When I run Wireshark during an NFS transfer, I see MAX{READ,WRITE} attributes returned from GETATTR with the value of 1MB. I'm guessing this corresponds to the limit set by RPCSVR_MAXPAYLOAD? However, the maximum packet size I'm recording in practice is ~32K.

In fact, it seems like regardless of the change to {r,w}size (I've tried 32K, 64K, 128K) I am not seeing changes in the max packet size.

This is leading me to investigate the buffer sizes on the client/server. My thought is that if a buffer exists that is too small, NFS/Kernel will ship a packet prior to reaching the MAXWRITE size.

Any input is appreciated.

-Jason


2014-02-11 21:54:41

by J. Bruce Fields

[permalink] [raw]
Subject: Re: Question regard NFS 4.0 buffer sizes

On Tue, Feb 11, 2014 at 09:17:03PM +0000, McAninley, Jason wrote:
> > > My understanding is that setting {r,w}size doesn't guarantee that
> > will be the agreed-upon value. Apparently one must check the value in
> > /proc. I have verified this by checking the value of /proc/XXXX/mounts,
> > where XXXX is the pid for nfsv4.0-svc on the client. It is set to a
> > value >32K.
> >
> > I don't think that actually takes into account the value returned from
> > the server. If you watch the mount in wireshark early on you should
> > see
> > it query the server's rsize and wsize, and you may find that's less.
>
> I have seen the GETATTR return MAXREAD and MAXWRITE attribute values set to 1MB during testing with Wireshark. My educated guess is that this corresponds to RPCSVC_MAXPAYLOAD defined in linux/nfsd/const.h. Would anyone agree with this?
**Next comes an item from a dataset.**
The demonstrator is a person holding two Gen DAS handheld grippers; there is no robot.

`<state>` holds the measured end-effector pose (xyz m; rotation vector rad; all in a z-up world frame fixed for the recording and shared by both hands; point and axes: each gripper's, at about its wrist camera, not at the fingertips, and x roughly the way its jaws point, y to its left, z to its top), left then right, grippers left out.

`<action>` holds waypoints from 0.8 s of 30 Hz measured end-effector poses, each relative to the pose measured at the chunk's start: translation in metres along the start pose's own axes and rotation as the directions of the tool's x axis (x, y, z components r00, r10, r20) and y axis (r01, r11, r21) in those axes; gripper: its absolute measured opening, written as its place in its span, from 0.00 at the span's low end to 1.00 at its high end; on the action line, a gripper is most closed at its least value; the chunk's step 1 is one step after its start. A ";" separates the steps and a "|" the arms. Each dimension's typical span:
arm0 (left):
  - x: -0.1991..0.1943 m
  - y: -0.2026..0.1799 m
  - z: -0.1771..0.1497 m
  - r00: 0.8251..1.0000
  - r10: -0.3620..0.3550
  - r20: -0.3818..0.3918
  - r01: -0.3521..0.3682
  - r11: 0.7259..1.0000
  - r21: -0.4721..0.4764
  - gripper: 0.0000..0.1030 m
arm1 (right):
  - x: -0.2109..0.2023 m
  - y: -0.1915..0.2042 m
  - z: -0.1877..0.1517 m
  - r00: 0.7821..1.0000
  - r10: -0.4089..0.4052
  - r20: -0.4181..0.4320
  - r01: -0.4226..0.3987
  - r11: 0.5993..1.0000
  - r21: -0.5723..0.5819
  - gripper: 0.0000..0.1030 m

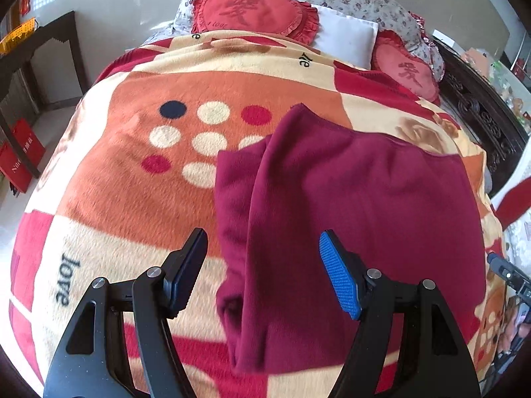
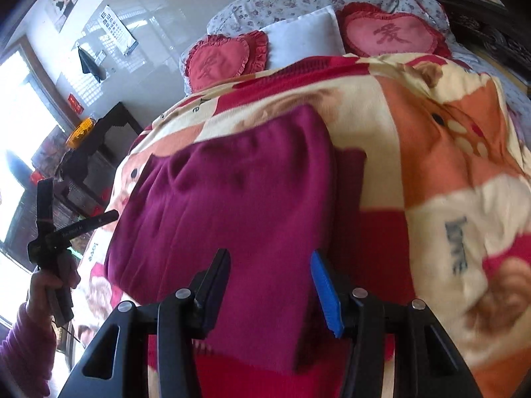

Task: Fold small clothes

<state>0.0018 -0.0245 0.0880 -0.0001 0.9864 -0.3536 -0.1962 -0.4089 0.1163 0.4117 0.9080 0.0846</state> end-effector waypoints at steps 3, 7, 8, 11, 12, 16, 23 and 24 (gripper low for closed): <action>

That's an upper limit and a server without a lot of memory may default
to something smaller. The GETATTR shows that it isn't, though.

> > If you haven't already I'd first recommend measuring your NFS read
> > and write throughput and comparing it to what you can get from the
> > network and the server's disk. No point tuning something if it
> > turns out it's already working.
>
> I have measured sequential writes using dd with 4k block size.

What's your dd commandline?

> The NFS
> share maps to a large SSD drive on the server. My understanding is
> that we have jumbo frames enabled (i.e. MTU 8k). The share is mounted
> with rsize/wsize of 32k. We're seeing write speeds of 200 MB/sec
> (mega-bytes). We have 10 GigE connections between the server and
> client with a single switch + multipathing from the client.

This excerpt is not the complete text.